La santé mentale de parents affecterait-elle la santé de l’enfant à venir ?

La grossesse est une période de transformation profonde, marquée par des changements physiques, émotionnels et psychologiques. Pour certaines femmes, cette période peut être accompagnée de stress et d’anxiété, ce qui peut avoir des répercussions sur leur propre santé mentale mais aussi celle de leur enfant à naître.

Le psychanalyste Daniel Stern introduit le concept de « transparence psychique » pour décrire « l’état de vulnérabilité émotionnelle et de réceptivité accrue aux émotions et aux pensées inconscientes pendant la grossesse ». Cette vulnérabilité rend les femmes enceintes plus sensibles aux facteurs stressants et aux émotions négatives, avec des conséquences potentielles pour la santé mentale maternelle et fœtale. Un suivi psychologique approprié devient donc essentiel pour les femmes enceintes traversant des difficultés psychiques. La question centrale demeure : comment la santé mentale parentale influence-t-elle la trajectoire de santé de l’enfant à naître ?

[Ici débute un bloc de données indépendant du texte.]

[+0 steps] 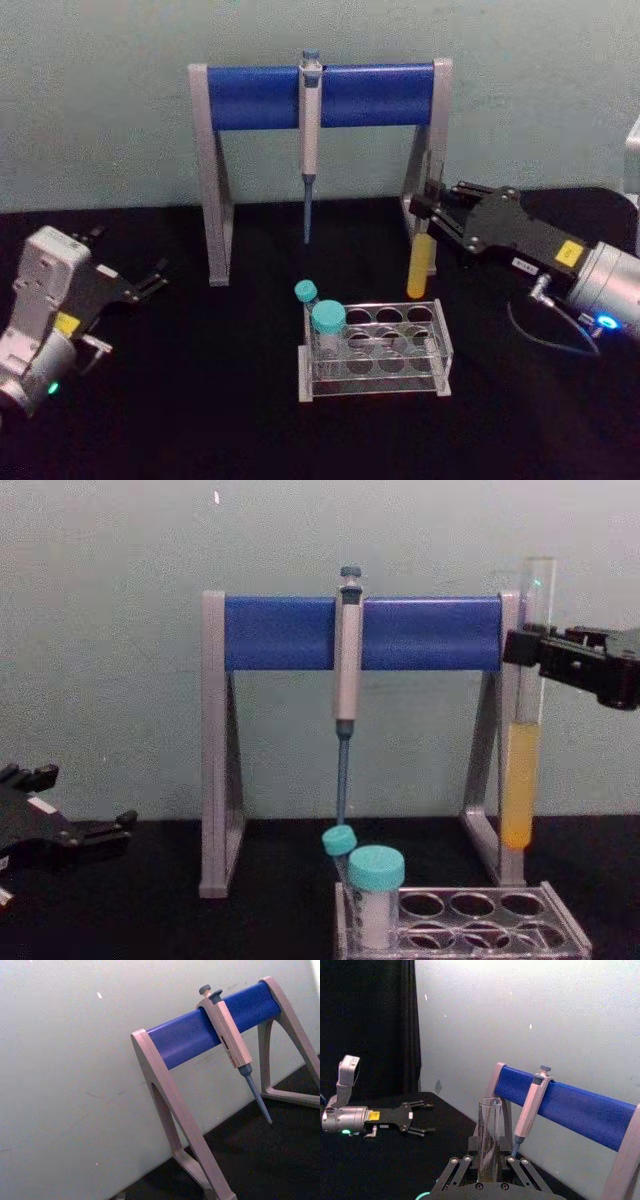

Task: Pick up the test tube from the test tube rack, shake it, then place it back into the test tube rack.

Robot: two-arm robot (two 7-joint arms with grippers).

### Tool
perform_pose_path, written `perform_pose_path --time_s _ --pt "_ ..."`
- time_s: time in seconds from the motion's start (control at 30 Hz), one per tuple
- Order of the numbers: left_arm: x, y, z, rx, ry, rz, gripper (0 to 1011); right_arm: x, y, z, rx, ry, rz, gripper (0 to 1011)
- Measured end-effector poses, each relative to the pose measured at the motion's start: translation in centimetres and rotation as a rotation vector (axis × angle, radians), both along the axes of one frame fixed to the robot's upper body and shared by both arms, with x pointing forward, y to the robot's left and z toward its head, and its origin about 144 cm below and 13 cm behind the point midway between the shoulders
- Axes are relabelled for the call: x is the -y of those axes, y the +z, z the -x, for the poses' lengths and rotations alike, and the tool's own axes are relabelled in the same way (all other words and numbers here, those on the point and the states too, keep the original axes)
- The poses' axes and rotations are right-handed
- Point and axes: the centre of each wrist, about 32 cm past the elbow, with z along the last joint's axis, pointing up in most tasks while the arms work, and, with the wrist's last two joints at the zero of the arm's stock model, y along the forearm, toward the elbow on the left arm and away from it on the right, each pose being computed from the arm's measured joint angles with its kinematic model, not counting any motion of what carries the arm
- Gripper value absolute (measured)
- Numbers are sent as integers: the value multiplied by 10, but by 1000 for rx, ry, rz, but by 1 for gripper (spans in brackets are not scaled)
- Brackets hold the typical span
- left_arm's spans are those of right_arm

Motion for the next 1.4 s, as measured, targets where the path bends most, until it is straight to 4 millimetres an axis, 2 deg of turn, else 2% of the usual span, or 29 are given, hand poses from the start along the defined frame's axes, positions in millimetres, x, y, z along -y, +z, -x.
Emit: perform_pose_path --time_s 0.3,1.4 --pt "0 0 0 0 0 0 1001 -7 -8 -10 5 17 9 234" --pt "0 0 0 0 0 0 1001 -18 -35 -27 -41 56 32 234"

Une recherche scientifique majeure explore « les différents types de stress prénatal chez les femmes enceintes et leurs impacts sur le développement neurodéveloppemental ». L’étude identifie trois profils distincts : groupe sain, groupe stressé psychologiquement, groupe stressé physiquement. Les découvertes révèlent que « le stress prénatal peut influencer le sexe à la naissance, des complications à la naissance et le développement du système nerveux central du fœtus ».

Une autre étude concernant les microARN démontre que la perturbation de leur maturation « pourrait avoir des implications importantes pour la compréhension de diverses maladies, notamment les cancers et les maladies neurodégénératives ». Les microARN constituent des molécules d’ARN non codantes jouant un rôle fondamental dans la régulation génique.

L’empreinte génomique, mécanisme épigénétique où « l’expression de certains gènes dépend de leur origine parentale », présente des effets considérables sur la pathogenèse future. Chez l’humain, « environ 100 à 200 gènes sont soumis à cette empreinte », influençant la croissance fœtale et le développement placentaire. Les dysfonctionnements de ce mécanisme peuvent produire des syndromes génétiques, anomalies développementales et certains cancers.

Les anomalies épigénétiques s’associent à des syndromes de croissance, certains cancers, maladies neurodégénératives et troubles métaboliques comme le diabète et l’obésité.

L’empreinte génomique maintient donc une fonction fondamentale dans le développement normal et la santé générale. La recherche longitudinale approfondie s’impose pour mieux comprendre et prévenir ces conditions, en évaluant aussi la santé mentale parentale. Parallèlement, fournir un soutien psychologique adapté aux femmes enceintes atténue les effets négatifs du stress prénatal. Ce suivi psychologique détecte et traite les troubles mentaux comme l’anxiété et la dépression survenant pendant la grossesse, soutenant un développement sain et harmonieux pour la mère et l’enfant.